Na Expo'98 os edifícios tinham vista para o êxito

Depois da FIL e do Oceanário, o DN voltou ao Altice Arena e ao Pavilhão do Conhecimento com os arquitetos que os projetaram. 20 anos depois, Regino Cruz e Carrilho da Graça recordam como conceberam duas das principais obras da Expo

"Era o êxito, o êxito, o êxito. Combatíamos de uma forma solene, até por raiva, o portuguesismo malfadado do pessimismo: "Não vão conseguir acabar a tempo, na altura da Expo vão estar ainda a pintar paredes." Era quase uma afirmação brutal da nossa parte, de irmos contra esse pessimismo dos velhos do Restelo." A Expo"98 ainda não começara, e este era o espírito, o tom dominante entre quem projetava e erguia aquela zona de Lisboa para a grande exposição mundial e para o que viria depois, a cidade, lembra Regino Cruz. Foi nesse tempo que imaginou e viu nascer aquele pavilhão multiusos que começou por ser o Pavilhão da Utopia e, depois de ser o Pavilhão Atlântico e o Meo Arena, é hoje o Altice Arena.
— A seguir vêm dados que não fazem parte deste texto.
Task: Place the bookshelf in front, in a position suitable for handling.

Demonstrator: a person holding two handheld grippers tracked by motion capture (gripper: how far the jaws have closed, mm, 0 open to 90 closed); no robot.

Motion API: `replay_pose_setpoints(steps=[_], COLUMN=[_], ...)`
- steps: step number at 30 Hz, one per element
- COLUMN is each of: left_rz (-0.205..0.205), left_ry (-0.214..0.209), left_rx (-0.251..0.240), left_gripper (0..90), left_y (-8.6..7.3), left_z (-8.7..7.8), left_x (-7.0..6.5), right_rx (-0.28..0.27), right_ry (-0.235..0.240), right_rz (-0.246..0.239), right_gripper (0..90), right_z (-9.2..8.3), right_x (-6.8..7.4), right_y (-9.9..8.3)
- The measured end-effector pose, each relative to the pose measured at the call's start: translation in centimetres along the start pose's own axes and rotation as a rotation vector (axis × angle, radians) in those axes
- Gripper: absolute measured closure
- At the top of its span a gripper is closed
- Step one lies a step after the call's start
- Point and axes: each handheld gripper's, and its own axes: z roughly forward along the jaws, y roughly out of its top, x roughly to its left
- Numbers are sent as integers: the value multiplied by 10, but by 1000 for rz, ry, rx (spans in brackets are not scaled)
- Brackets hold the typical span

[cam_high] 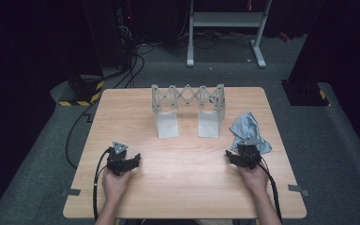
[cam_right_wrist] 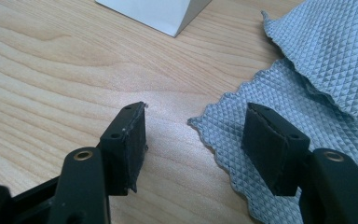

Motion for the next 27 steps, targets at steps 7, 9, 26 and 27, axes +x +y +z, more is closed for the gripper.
replay_pose_setpoints(steps=[7,9,26,27], left_rz=[-5,-8,-58,-54], left_ry=[5,6,5,11], left_rx=[3,3,15,16], left_gripper=[277,274,289,324], left_y=[0,0,3,3], left_z=[0,0,-1,-2], left_x=[0,0,2,2], right_rx=[0,4,11,15], right_ry=[0,0,-8,-7], right_rz=[-2,-4,10,6], right_gripper=[381,356,353,402], right_z=[0,0,0,-1], right_x=[1,2,6,6], right_y=[0,0,0,1])
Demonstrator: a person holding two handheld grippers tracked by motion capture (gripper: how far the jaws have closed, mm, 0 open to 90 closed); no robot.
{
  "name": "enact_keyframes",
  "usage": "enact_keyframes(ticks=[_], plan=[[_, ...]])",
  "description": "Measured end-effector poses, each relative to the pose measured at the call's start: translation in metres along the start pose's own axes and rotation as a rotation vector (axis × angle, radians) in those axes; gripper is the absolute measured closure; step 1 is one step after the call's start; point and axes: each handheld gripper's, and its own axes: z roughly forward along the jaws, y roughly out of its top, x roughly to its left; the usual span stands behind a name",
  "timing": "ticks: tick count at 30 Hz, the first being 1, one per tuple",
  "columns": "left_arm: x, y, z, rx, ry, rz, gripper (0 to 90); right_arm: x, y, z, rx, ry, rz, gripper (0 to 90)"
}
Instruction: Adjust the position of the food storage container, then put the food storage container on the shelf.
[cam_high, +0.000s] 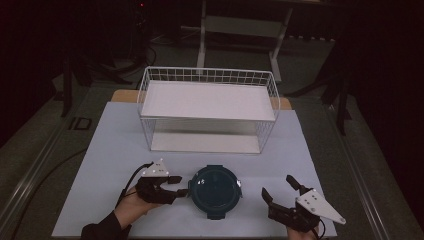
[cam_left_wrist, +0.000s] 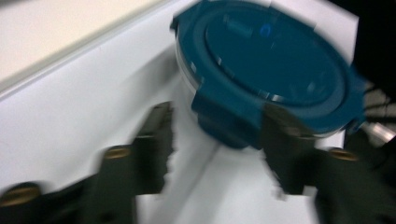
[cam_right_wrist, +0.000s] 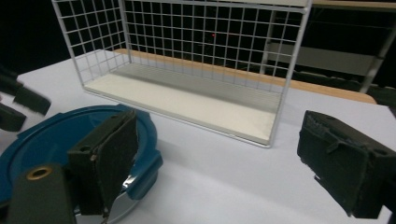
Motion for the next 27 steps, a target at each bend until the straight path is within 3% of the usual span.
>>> enact_keyframes(ticks=[4,7,12,13,19,20,22,27], plan=[[-0.001,0.003,-0.005,-0.034,-0.021,0.001,16.7,0.001,0.000,0.001,0.005,0.012,-0.004,11.6],[-0.005,0.007,-0.008,-0.039,-0.006,0.016,14.1,0.000,0.000,0.002,0.007,0.023,-0.002,11.4],[-0.008,0.010,-0.011,-0.058,-0.007,0.010,2.1,0.001,0.000,0.004,0.025,0.043,-0.024,11.4],[-0.009,0.012,-0.015,-0.072,-0.025,-0.020,2.0,0.003,0.000,0.006,0.038,0.076,-0.029,11.4],[-0.018,0.021,-0.026,-0.098,-0.028,-0.070,2.0,0.008,0.004,0.010,0.041,0.133,-0.055,10.8],[-0.018,0.021,-0.026,-0.098,-0.028,-0.070,2.0,0.008,0.004,0.010,0.041,0.133,-0.055,10.8],[-0.019,0.026,-0.030,-0.112,-0.067,-0.120,2.0,0.012,0.009,0.011,0.026,0.122,-0.058,10.8],[-0.016,0.028,-0.023,-0.086,-0.059,-0.134,2.3,0.013,0.021,0.013,0.016,0.143,-0.071,14.2]])
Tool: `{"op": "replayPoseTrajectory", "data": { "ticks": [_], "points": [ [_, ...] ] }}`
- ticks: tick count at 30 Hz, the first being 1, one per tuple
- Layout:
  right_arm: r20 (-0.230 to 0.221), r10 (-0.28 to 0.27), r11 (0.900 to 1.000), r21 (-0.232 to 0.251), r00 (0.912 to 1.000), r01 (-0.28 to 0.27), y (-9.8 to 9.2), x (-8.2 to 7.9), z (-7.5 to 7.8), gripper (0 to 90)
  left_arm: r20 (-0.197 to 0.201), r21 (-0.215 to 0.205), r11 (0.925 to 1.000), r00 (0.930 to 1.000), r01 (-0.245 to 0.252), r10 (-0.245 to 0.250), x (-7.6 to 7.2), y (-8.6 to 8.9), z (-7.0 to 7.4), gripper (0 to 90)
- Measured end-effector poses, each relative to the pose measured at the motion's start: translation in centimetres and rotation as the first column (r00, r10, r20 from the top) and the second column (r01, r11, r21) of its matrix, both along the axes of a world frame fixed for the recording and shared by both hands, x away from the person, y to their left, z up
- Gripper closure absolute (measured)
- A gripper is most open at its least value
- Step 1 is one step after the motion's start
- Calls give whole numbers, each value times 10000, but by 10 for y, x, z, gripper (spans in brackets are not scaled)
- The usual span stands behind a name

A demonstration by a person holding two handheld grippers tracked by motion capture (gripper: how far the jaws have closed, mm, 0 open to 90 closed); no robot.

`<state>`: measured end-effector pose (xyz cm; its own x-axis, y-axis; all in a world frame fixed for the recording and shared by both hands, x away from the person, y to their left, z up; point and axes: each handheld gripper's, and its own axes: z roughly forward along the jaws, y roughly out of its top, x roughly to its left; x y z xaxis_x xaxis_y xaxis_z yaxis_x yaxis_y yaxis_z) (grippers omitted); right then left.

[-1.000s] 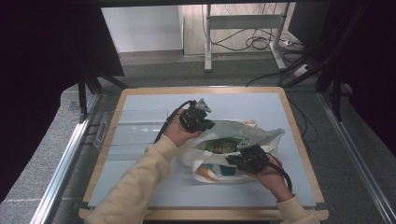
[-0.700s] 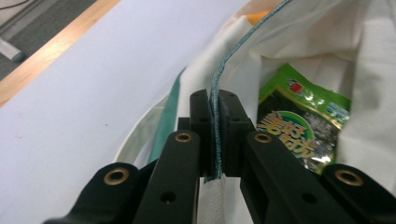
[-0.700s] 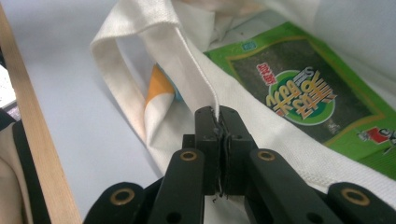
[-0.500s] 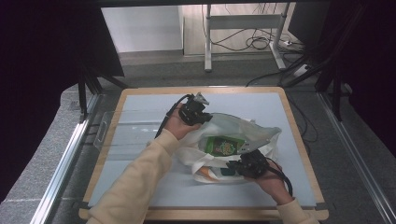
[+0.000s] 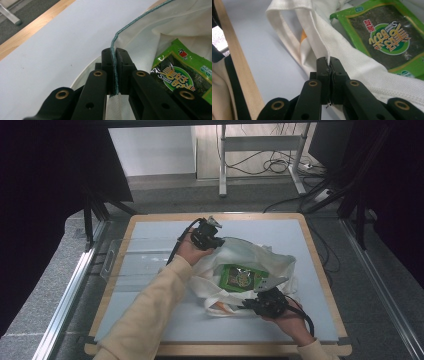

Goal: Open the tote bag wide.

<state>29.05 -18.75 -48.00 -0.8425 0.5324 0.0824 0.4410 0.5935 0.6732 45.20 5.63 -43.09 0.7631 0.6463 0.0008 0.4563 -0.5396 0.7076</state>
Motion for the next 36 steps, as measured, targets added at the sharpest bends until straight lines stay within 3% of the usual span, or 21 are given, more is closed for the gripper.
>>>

Mega Ferreira, mentor da Expo"98 e depois seu comissário, ter-lhe-á dito: "Senhor arquiteto Regino Cruz, eu quero que faça algo único. O projeto promete, mas o projeto é muito pouco. Eu quero que esteja aqui até ao último minuto, e que me dê a chave e eu diga: 'Uau!'"

Por cima de nós está o maior arco estrutural do mundo feito em madeira, naquela enorme cúpula que inverte uma nau quinhentista e em que se contam quase 120 metros de um lado ao outro. Cerca de 40 metros abaixo dela, muito se passou nestes 20 anos. Se quisermos percorrer apenas os tempos recentes, falemos de Roger Waters, há menos de uma semana, ou Bob Dylan, em março, que ali atuaram.

As estacas que sustentam este pavilhão entraram na terra quando esta era lama, e as obras haveriam ainda de durar três invernos até que este estivesse pronto. "Imensa gente não acreditava que isto pudesse ser realizado. Ao ponto de, depois de conseguirmos o primeiro prémio [no concurso internacional por convite], eu fui abordado, com os engenheiros estruturais, pelo LNEC [Laboratório Nacional de Engenharia Civil], perguntando-nos se não queríamos fazer com que esta estrutura de madeira fosse uma estrutura de vigas de aço, forrada a madeira, porque ninguém notava a diferença e os riscos eram muito menores. E nós, de uma forma absolutamente perentória, negámos, por uma questão de coerência, de verdade." Mas não só, defende o arquiteto. O facto de estarmos numa zona sísmica, faz "das juntas de madeira o melhor para se aquietarem", além do conforto acústico e da resistência ao fogo. Sim. "É um dos mitos que eu durante 25 anos tenho combatido. A madeira arde, mas é muito mais resistente ao fogo do que o betão ou o aço, que rapidamente colapsa."

"Senti-me ainda mais pequenino do que sou"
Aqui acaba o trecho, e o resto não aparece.